LISA CIARDI
Cronaca

Distretto paglia, tanto di cappello: "Momento difficile, ma ripartiamo"

La sfida di Franco Frasconi, neopresidente del Consorzio: "La nostra forza è quella di fare rete"

Distretto paglia, tanto di cappello: "Momento difficile, ma ripartiamo"

Franco Frasconi, 37 anni, campigiano, è stato eletto presidente del Consorzio

"Il momento è difficile, ma continuiamo a lavorare per far conoscere il distretto, la sua storia, il nostro saper fare". Sono le parole di Franco Frasconi, 37 anni, campigiano, titolare insieme alla sorella Francesca della Angiolo Frasconi Srl (creata dal nonno e poi passata al padre Alessandro), appena eletto presidente del Consorzio "Il Cappello di Firenze", nato nel 1986 per riunire le aziende specializzate nella realizzazione di cappelli (di paglia, ma non solo). Franco succede ad Alessio Marzi, che è riuscito a traghettare il Consorzio attraverso il periodo difficilissimo del Covid e dell’alluvione che ha colpito la Piana.

Quali sono le sfide per i prossimi anni?

"Il comparto sta attraversando una fase complessa, iniziata nel 2008, con i primi segni di crisi. Poi ci sono stati il Covid, l’inflazione e le guerre. Molti mercati si sono fermati, come quello cinese, altri sono inaccessibili, come la Russia e l’Ucraina. Nonostante questo non ci perdiamo d’animo. Anzi, intendiamo lavorare per far apprezzare sempre più la nostra realtà".

Quante aziende fanno parte del Consorzio?

"Attualmente siamo dieci, fra Signa, dove la lavorazione della paglia è nata, Campi Bisenzio e Firenze: Angiolo Frasconi, Grevi, Marzi, R-Group, Reali, Memar, Raffaello Bettini, Caterina Bertini, Tesi, Inverni.
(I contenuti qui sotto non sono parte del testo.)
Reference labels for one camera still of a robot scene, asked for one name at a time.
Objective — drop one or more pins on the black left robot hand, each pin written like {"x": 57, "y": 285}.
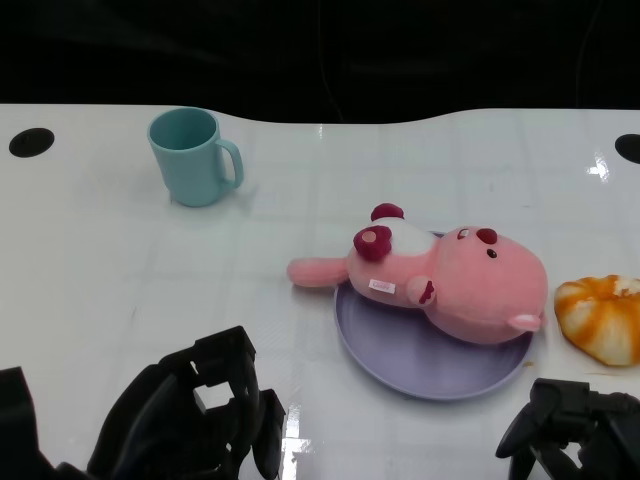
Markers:
{"x": 165, "y": 425}

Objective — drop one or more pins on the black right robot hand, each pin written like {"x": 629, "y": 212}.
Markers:
{"x": 590, "y": 425}

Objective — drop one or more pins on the pink plush doll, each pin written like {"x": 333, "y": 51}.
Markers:
{"x": 475, "y": 285}

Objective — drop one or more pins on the lavender plastic plate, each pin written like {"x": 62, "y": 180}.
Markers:
{"x": 425, "y": 370}

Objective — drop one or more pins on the orange striped bread bun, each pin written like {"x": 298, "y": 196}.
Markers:
{"x": 600, "y": 325}

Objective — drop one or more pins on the teal plastic mug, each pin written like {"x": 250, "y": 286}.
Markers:
{"x": 187, "y": 165}

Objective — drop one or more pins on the black round table grommet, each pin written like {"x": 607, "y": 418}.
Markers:
{"x": 629, "y": 147}
{"x": 31, "y": 143}

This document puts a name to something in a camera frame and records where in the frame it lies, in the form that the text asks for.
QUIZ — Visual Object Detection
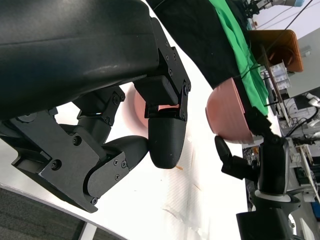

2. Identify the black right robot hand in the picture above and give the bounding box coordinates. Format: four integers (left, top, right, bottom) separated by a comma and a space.
214, 107, 291, 196

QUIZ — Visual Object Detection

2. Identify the pink plastic bowl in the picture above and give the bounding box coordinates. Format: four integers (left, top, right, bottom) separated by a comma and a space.
204, 77, 255, 145
122, 87, 181, 138

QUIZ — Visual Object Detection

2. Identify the grey metal cabinet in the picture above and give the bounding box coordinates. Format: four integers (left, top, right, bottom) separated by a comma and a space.
289, 27, 320, 98

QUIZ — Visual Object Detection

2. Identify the black backdrop cloth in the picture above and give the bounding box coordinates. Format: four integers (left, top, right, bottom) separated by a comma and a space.
146, 0, 272, 118

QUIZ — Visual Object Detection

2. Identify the clear plastic drawer rack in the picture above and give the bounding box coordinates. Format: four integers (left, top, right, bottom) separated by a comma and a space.
268, 59, 293, 93

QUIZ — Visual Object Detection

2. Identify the orange brown chair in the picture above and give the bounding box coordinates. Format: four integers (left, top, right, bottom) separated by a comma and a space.
247, 29, 305, 73

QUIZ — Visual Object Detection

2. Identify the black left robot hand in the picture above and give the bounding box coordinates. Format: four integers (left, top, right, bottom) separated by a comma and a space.
0, 0, 193, 214

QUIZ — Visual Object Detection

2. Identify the green cloth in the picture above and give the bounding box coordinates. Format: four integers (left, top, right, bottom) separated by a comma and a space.
208, 0, 276, 116

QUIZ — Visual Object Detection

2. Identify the white table leg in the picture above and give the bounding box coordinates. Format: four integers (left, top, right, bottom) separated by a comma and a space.
79, 221, 99, 240

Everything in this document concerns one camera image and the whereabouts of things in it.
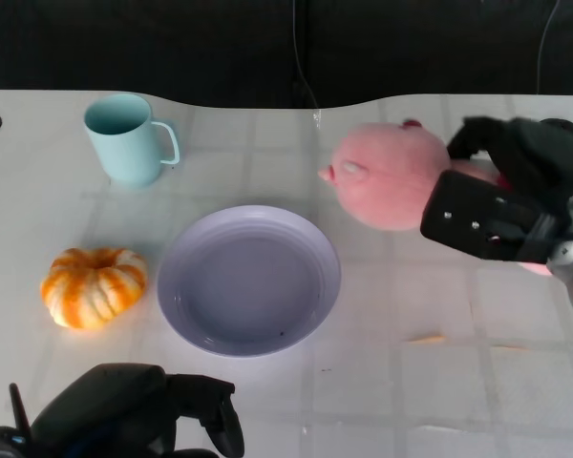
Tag thin black hanging cable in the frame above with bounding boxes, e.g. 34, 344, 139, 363
536, 0, 562, 95
289, 0, 320, 110

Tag light teal mug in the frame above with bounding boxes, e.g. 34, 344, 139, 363
83, 93, 180, 189

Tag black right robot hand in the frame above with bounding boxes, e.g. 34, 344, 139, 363
419, 115, 573, 264

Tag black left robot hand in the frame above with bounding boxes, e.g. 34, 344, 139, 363
27, 363, 246, 458

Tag orange white striped pumpkin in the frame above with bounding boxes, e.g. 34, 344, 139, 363
39, 246, 150, 331

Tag pink plush pig doll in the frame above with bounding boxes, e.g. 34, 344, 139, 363
317, 119, 553, 279

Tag black backdrop cloth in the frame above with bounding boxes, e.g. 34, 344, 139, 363
0, 0, 573, 111

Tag lavender round plate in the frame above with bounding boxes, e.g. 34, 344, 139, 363
156, 204, 342, 359
In alcuni casi si tratta di aziende con una storia lunghissima, che va avanti dall’Ottocento. Ma registriamo anche la nascita di nuove realtà, che invitiamo ad avvicinarsi al Consorzio".

Qual è il valore aggiunto del distretto?

"La possibilità di fare rete e di offrire al cliente una varietà e una ricchezza uniche. È un valore che anche le grandi griffe apprezzano e che vogliamo far conoscere ancora meglio".

In che modo?

"A Signa abbiamo contribuito a creare il nuovo museo della paglia, che racconta la nostra storia. Per il futuro vorrei rafforzare il rapporto con le istituzioni e far loro capire che il distretto è pressoché unico a livello mondiale, visto che qualcosa di simile esiste solo nelle Marche. Le nostre aziende danno lavoro a circa 200 persone, che superano le 400 con l’indotto, tramandando un saper fare antichissimo e coniugandolo con l’innovazione. Vorrei che arrivassimo ad avere un Consorzio e un museo conosciuti diffusamente fra le persone, gli studenti degli istituti di moda e le istituzioni".

La lavorazione del cappello di paglia, che ha determinato buona parte della fortuna economica della Piana fiorentina, è nata a Signa dall’intuizione di Domenico Michelacci che, nel 1718, pensò di utilizzare il grano non per ricavarne farina, ma paglia e quindi trecce e cappelli. Mettere il cibo in secondo piano rispetto a un accessorio di moda rappresentò una sorta di rivoluzione industriale che, in pochi anni, trasformò centinaia di contadini in artigiani prima e industriali poi. Una scelta che segnò la storia, l’urbanistica e la geografia di interi territori e che, ancora oggi, rende la Piana un’eccellenza mondiale.